Friday, January 3, 2014

What would it be?


Snow. And lots of it. If you live in the Northeast today, you know what I mean: a carpet, a layer, a thick 16-inch sediment. It started coming down during rush hour last evening, and by morning had left the world fully transformed. Trees sparkle; pedestrian boundaries are obscured. The city is largely still.

But not entirely. Smoke rises from our neighbor's chimney; another neighbor valiantly begins to shovel her walk. A municipal truck slowly ambles up our tiny road, spraying salt, and pausing before navigating the turn into the alley.

And, inside our pink home, Cleo is an excited dervish. By 7, we had made biscuits; by 7:30, a loaf of French bread was rising, and she quietly painting, in acrylics. And by 8:30, she had organized a generous play picnic, over which she presided, distributing wooden slices of orange and mock cupcakes to L. and me.

But the highlight came a few moments after that, when, the picnic having run its imaginary course, Cleo made her way over to her toy mount, Wonder Horse, and climbed confidently into the saddle. Next to a window, she could peer out into the crystalline white world as she rocked back and forth. And soon enough, she began to sing, making up words in a lilting two-note melody that seemed both naively simple and deeply profound. In fact, given that I managed to write down a part of her improvised song, I'll step aside, and let Cleo sing:

What would it be
To be out in that snow covered world?
What would it be
To be in that white world?
What would it be
If I were a tree?
Would would it be
If I were in a stocking?
Would would it be
If I was outside in that cold weather?
What would it be
If I was the wind?
If I was building a fire
But the snow covered it?
What would it be
For Wonder Horse to be out in the snow?
What would it be
If I was the sun?

Deeply touched, I listened with an eagerness that was almost raw. But what I liked most, perhaps, was the way in which her imagery toggled back and forth, from the world of the home to the world at large. Clearly, some of the words were simply drawn from objects that she saw. And yet, the whole song seemed, in sum, a sort of mental flirtation: a flitting into the world of white, cold possibility that was offset by, or secured by, a regular cadence of returns to the familiar, or the given. What would it be if her toy stood in the snow? And yet it didn't: the toy stood resolutely next to the radiator. And so the hypothetical timbre of the song seemed, on one level, like a metaphor for imagination itself.

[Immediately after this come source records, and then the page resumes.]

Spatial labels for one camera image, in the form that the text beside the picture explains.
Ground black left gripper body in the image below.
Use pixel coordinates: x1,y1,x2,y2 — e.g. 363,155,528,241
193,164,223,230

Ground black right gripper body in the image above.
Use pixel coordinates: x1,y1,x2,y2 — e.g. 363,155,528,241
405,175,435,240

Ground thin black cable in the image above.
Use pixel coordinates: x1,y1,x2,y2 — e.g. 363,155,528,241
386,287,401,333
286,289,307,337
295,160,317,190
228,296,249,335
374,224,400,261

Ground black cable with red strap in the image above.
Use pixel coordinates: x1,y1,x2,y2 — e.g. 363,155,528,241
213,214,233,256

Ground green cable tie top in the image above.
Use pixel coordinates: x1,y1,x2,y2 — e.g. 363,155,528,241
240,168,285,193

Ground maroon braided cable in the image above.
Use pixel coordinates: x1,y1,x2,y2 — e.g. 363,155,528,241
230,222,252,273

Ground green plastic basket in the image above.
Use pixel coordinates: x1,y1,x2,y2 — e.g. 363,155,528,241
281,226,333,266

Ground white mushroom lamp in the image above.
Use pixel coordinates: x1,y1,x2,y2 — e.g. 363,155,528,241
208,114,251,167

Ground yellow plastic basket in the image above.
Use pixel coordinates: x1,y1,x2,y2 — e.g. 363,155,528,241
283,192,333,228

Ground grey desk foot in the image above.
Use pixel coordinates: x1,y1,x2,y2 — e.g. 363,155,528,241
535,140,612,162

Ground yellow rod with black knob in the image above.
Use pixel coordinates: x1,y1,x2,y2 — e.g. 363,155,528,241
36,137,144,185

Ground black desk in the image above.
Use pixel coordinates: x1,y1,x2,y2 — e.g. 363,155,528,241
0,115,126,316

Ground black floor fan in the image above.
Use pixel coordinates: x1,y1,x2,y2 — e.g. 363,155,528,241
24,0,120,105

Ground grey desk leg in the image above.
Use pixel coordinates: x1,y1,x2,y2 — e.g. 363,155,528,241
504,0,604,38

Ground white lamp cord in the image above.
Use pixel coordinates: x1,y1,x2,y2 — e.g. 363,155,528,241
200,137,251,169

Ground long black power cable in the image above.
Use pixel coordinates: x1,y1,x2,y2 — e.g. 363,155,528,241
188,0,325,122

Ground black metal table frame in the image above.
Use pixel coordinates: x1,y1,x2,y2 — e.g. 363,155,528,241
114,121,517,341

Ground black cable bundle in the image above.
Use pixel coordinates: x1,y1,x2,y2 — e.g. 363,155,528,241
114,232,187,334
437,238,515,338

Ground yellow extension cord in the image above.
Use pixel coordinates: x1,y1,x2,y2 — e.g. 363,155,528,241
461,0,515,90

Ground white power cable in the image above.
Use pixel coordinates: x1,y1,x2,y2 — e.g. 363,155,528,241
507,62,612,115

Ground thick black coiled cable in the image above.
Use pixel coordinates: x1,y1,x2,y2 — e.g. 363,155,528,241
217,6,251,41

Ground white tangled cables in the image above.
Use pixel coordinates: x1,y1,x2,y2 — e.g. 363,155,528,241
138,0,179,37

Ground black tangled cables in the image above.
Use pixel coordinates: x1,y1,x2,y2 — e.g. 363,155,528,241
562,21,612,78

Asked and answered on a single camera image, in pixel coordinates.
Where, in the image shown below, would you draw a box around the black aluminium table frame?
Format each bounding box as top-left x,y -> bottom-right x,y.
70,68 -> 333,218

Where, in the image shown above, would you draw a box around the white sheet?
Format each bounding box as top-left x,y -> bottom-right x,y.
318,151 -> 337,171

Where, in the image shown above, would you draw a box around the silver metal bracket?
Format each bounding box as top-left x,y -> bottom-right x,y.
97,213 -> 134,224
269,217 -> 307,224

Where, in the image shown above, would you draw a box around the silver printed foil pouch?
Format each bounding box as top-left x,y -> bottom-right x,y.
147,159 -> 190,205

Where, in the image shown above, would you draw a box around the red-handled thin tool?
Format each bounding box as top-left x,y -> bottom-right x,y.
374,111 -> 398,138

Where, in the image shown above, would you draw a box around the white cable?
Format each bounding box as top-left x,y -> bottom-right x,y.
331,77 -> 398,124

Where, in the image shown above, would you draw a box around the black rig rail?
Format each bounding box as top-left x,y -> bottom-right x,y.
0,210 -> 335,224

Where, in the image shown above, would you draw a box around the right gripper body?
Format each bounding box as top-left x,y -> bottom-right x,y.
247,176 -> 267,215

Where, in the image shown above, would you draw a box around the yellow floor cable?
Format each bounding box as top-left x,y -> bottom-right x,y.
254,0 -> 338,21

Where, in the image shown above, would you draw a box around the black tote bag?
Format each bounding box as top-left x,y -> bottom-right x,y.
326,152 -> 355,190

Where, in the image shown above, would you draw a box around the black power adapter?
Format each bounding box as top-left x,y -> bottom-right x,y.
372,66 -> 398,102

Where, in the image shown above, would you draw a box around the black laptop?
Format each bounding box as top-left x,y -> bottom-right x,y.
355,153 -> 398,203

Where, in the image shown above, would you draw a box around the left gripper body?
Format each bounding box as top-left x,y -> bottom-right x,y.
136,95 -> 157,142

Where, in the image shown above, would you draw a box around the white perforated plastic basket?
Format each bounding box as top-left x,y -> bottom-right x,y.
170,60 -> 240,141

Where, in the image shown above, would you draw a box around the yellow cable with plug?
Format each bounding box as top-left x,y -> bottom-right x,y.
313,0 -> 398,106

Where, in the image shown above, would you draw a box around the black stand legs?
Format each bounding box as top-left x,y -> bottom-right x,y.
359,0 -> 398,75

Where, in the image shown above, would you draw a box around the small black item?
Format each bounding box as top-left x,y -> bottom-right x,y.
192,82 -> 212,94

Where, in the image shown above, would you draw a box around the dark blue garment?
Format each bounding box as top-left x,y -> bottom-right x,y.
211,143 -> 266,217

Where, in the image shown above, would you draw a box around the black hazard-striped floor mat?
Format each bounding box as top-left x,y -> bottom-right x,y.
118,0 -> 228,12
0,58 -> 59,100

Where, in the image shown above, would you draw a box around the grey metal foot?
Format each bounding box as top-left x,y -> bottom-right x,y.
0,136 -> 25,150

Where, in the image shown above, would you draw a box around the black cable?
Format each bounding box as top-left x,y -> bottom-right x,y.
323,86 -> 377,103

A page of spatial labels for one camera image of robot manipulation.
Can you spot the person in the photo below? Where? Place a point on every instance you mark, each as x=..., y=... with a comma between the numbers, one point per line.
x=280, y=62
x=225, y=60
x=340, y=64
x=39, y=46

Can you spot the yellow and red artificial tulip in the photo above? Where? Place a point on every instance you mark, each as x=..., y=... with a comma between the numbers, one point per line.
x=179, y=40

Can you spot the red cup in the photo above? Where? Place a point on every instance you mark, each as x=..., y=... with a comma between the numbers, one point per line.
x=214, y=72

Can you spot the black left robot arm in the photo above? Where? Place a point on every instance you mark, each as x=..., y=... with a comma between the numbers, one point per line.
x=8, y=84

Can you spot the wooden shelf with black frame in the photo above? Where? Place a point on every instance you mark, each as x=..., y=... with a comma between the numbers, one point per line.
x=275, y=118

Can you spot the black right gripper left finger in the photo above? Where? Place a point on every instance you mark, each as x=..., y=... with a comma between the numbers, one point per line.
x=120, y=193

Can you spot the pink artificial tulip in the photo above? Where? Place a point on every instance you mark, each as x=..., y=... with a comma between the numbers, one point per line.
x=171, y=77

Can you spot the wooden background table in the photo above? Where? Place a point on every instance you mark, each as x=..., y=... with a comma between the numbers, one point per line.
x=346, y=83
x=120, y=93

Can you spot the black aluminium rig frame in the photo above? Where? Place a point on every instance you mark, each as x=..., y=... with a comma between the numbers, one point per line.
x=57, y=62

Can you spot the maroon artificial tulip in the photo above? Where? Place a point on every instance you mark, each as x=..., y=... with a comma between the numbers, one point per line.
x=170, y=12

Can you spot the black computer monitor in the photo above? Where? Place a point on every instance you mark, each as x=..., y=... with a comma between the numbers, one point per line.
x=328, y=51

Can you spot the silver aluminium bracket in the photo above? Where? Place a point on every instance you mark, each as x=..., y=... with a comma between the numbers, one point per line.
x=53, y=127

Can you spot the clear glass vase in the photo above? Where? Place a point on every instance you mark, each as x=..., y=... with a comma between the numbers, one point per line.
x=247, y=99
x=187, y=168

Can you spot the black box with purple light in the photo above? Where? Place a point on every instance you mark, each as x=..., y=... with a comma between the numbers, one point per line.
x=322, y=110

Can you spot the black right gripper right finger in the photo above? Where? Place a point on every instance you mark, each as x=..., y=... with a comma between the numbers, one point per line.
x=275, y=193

Or perhaps it was merely the literalization of a metaphor. As the sun rose, the salt did its work, and our neighbor shoveled, familiar contours began to re-emerge. What would it be to be out in that world? We found out soon enough: indeed, an hour later, we were outside, getting ready for a half-day at school and the office. 

But even there, we were somehow still transformed - by snow, and by a song.